╔══

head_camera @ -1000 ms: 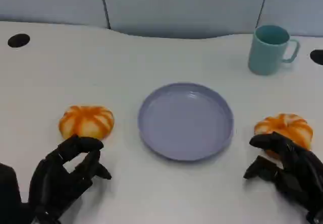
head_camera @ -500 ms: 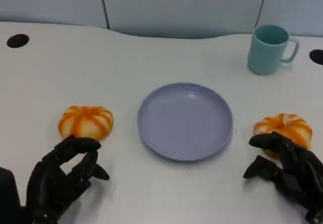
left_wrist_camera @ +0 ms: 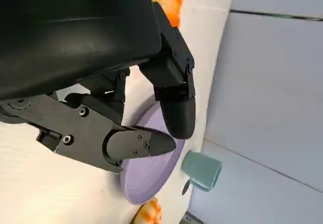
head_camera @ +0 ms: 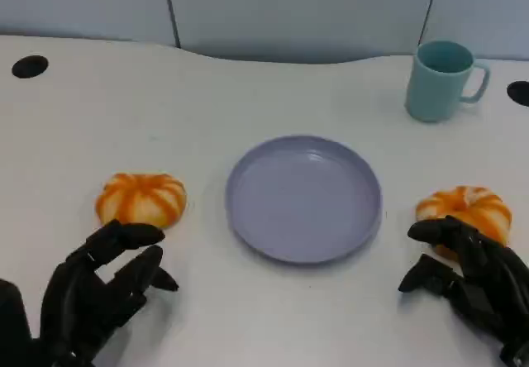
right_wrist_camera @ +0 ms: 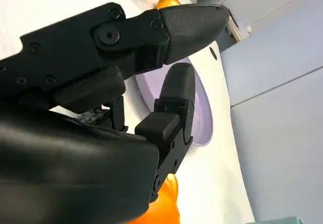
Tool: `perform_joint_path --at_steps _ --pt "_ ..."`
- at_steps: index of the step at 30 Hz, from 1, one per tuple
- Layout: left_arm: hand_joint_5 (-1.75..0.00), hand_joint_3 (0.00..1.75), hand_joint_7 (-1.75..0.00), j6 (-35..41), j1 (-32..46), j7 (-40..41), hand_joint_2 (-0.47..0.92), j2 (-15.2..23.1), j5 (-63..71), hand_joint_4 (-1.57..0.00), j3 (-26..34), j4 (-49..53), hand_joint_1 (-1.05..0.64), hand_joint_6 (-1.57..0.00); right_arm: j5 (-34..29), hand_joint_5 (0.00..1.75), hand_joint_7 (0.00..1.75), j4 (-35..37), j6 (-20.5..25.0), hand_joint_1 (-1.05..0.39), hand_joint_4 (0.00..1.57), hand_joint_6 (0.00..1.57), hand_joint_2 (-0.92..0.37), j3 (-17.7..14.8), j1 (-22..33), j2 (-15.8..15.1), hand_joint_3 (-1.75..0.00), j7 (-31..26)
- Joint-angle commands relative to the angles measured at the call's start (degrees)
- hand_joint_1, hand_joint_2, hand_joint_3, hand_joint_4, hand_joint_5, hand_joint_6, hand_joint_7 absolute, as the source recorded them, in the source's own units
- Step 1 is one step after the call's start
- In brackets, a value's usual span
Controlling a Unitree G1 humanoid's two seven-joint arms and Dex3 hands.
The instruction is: Grasp the bread from the table and place it into the plate.
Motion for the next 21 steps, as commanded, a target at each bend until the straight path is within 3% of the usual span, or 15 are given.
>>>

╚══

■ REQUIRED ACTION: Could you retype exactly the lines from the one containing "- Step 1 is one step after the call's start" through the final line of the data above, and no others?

■ WRITTEN RESPONSE:
- Step 1 is one step after the call's start
- In brackets, a value's usual span
Controlling a Unitree G1 humanoid's two seven-joint arms and Dex3 hands.
The instruction is: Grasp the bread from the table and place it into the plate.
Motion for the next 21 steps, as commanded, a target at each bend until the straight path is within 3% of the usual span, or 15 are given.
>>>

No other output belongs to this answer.